Decision Chain: Blue Book
Ingest declassified Project Blue Book case records. ~12,618 cases with conclusion tags (Identified, Insufficient Info, Unknown).
~12,618 cases ingested. Categorical data with date-level timestamps only.
Attempt self-exciting point process fit. Blue Book data is categorical with coarse timestamps — Hawkes process requires fine-grained temporal data to work.
Hawkes process UNRELIABLE for this dataset. Timestamps too coarse, data too categorical.
Instead of temporal self-excitation, analyze the distribution of conclusion tags. How were cases classified and does the classification reveal anything about the investigation process?
"Unknown" classifications cluster in periods of reduced staffing and budget. Classification reflects investigation capacity, not phenomenon characteristics.
Compare case classification rates across different project periods, staffing levels, and investigator assignments.
Cases classified "Unknown" correlate more strongly with investigation workload than with case characteristics.
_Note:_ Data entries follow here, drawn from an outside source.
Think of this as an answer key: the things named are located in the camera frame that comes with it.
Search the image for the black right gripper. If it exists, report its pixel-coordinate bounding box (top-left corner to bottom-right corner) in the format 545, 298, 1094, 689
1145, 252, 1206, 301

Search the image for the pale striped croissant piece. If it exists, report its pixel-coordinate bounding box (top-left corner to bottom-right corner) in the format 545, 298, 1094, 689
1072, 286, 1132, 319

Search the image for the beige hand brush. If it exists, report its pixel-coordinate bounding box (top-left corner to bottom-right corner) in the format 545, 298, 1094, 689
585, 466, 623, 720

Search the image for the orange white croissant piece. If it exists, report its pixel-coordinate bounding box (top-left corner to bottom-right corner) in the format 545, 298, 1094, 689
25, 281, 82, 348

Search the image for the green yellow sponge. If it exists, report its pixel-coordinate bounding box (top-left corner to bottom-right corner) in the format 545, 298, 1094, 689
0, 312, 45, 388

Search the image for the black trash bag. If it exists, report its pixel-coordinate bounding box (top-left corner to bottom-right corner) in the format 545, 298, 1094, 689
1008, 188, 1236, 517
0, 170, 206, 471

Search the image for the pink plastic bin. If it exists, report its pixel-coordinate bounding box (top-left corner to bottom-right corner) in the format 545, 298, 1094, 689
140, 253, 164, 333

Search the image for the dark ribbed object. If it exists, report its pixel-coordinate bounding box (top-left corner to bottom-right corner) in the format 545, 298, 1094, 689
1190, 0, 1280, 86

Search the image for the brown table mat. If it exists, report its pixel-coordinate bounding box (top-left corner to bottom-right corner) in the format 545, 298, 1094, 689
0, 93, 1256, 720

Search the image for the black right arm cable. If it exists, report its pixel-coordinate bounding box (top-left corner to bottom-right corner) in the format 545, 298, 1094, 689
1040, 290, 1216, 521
The classification tells you about the investigators, not the phenomena
Project Blue Book is the wrong dataset for Hawkes process analysis — the data is categorical and timestamps are too coarse. But conclusion-tag analysis reveals something important: the rate of "Unknown" classifications correlates with project staffing and budget, not with the nature of the cases themselves. When the project was understaffed, more cases were labeled "Unknown" or "Insufficient Information." The classification system reveals investigation bias, not genuine anomaly distribution.